▶ _Work order_
For this exercise, repeat exactly the lines below starting at the line holding "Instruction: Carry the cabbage" and ending at the line holding "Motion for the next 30", both included, with no extra lines and no pictures.

START Data for this task

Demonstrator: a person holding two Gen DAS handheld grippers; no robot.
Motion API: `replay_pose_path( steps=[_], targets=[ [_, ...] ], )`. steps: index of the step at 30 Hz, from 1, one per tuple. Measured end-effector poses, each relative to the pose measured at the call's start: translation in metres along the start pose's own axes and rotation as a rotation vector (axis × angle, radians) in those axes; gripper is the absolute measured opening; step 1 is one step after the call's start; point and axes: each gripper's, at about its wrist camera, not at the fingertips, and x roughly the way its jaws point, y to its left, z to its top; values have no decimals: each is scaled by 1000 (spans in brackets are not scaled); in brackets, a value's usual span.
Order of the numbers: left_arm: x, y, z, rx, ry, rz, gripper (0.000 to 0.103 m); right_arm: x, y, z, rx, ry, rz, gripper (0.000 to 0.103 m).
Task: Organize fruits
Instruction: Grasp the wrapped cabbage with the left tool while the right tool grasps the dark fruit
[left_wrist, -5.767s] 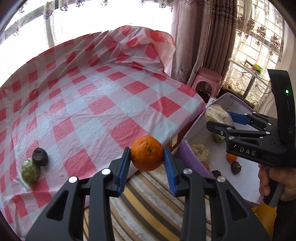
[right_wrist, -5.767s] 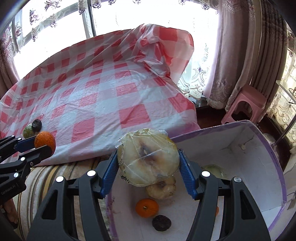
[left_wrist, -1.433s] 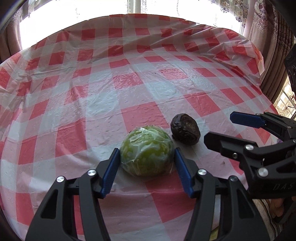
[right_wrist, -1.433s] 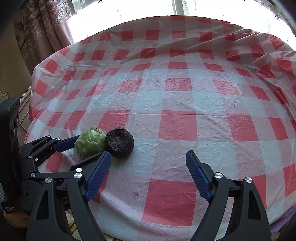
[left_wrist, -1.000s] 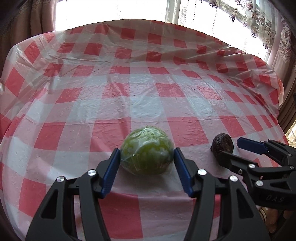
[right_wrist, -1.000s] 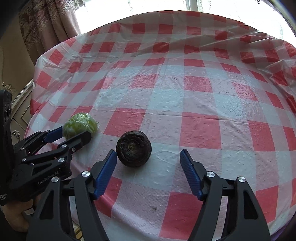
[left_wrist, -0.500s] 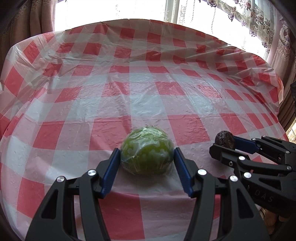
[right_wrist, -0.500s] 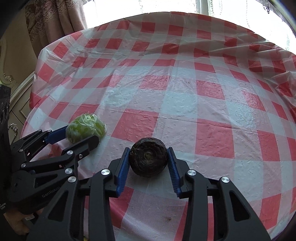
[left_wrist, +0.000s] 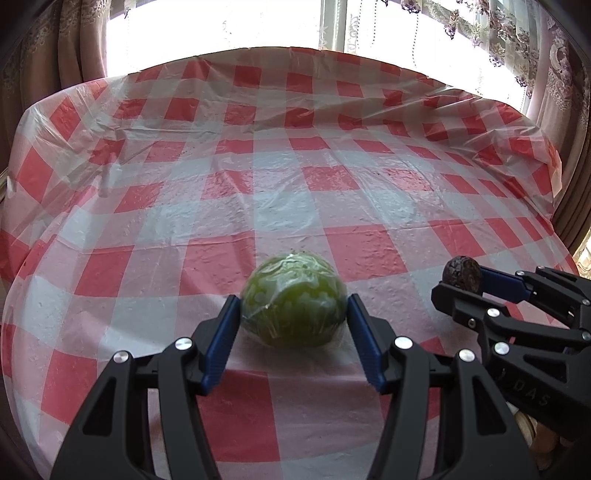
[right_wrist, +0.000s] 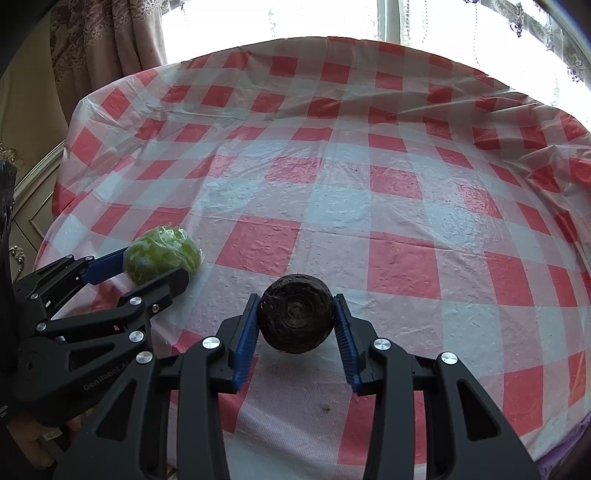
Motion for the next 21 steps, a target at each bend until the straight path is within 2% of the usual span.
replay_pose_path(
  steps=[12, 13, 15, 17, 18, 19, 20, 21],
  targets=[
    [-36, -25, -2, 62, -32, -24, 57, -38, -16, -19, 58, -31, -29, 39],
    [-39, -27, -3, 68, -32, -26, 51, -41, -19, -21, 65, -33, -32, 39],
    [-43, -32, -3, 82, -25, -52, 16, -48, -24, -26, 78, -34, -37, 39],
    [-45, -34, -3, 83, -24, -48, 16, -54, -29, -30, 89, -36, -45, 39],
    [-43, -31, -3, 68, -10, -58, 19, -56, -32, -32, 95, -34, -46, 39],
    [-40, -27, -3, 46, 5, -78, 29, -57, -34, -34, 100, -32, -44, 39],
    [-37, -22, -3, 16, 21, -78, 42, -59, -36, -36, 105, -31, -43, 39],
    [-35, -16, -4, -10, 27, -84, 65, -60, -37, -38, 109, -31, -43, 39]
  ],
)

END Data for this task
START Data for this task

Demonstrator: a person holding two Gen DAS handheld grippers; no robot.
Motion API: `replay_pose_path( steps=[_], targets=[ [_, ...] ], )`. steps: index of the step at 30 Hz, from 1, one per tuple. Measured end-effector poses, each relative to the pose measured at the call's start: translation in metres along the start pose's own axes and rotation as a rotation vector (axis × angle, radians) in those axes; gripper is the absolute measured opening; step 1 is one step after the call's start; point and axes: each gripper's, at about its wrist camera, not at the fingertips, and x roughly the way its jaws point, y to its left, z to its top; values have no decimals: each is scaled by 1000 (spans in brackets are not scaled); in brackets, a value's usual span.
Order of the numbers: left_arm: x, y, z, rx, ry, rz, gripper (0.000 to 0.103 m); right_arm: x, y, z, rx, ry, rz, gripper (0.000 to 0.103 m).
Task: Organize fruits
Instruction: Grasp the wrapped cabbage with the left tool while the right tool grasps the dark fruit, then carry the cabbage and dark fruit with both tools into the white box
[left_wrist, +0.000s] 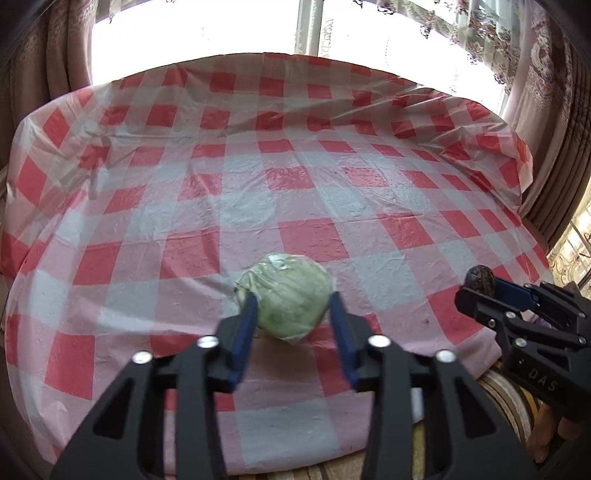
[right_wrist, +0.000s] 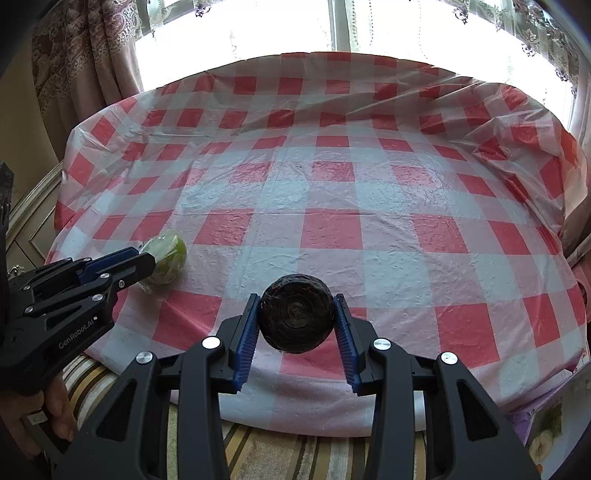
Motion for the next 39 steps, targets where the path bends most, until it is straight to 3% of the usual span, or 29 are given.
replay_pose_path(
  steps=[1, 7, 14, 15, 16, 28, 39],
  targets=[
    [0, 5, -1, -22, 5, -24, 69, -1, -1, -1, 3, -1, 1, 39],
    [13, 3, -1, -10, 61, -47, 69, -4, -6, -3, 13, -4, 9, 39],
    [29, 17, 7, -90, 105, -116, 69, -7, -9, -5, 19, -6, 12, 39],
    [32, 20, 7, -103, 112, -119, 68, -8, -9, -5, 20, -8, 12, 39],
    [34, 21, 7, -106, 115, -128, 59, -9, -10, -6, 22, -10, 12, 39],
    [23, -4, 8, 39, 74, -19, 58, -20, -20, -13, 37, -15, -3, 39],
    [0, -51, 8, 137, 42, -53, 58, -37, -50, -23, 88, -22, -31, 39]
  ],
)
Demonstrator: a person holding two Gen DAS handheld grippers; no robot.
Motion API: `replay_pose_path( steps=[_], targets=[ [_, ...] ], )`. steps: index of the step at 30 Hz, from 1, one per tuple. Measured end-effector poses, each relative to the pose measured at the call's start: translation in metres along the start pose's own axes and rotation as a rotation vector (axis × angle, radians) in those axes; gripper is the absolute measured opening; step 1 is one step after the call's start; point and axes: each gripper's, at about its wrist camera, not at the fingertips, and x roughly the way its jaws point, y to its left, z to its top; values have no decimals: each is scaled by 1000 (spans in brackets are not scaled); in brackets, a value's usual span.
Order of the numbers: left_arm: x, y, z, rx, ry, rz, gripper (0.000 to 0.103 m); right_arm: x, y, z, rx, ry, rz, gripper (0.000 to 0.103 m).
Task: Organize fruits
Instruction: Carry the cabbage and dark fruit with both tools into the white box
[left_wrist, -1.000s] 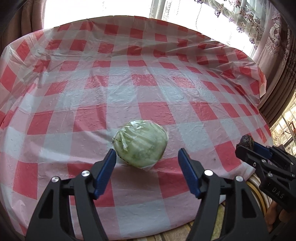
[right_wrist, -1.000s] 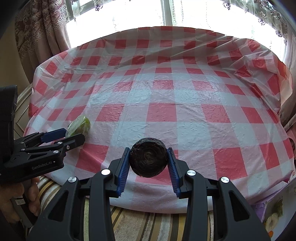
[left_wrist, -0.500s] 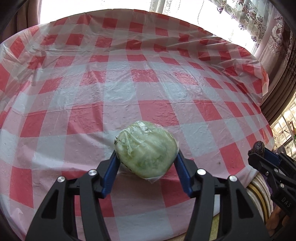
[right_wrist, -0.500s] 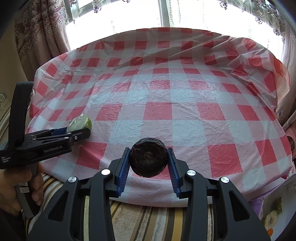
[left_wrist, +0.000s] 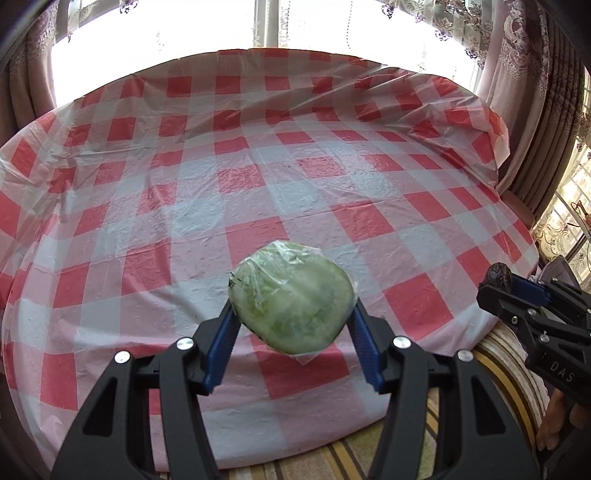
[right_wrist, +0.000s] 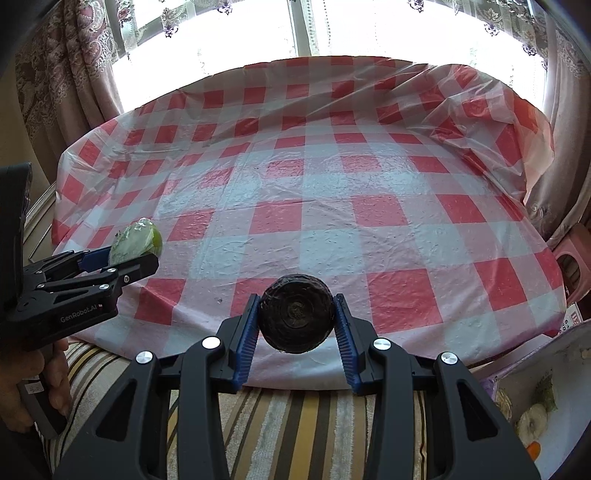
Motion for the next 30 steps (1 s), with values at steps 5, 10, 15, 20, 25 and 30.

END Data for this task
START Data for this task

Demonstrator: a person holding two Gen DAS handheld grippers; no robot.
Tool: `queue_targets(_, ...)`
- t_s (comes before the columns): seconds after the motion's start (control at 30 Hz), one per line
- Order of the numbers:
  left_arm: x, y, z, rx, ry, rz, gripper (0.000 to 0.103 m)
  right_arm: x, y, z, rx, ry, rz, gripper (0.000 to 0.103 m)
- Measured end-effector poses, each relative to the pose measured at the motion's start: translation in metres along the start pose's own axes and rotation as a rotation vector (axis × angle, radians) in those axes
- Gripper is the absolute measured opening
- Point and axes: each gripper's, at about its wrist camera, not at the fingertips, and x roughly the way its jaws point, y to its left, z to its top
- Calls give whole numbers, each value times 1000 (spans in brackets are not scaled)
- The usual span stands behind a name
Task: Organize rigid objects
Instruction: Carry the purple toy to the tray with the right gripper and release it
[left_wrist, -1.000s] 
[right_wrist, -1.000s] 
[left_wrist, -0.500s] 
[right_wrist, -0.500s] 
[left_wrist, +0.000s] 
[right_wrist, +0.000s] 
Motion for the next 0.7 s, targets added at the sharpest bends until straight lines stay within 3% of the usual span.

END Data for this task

▶ _Finished task_
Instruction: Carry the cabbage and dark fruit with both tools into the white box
[left_wrist, -1.000s] 
[right_wrist, -1.000s] 
[left_wrist, -0.500s] 
[right_wrist, -0.500s] 
[left_wrist, +0.000s] 
[right_wrist, +0.000s] 
Motion for the next 30 steps (1 s), with values at steps 5, 10, 15, 20, 25 and 30.

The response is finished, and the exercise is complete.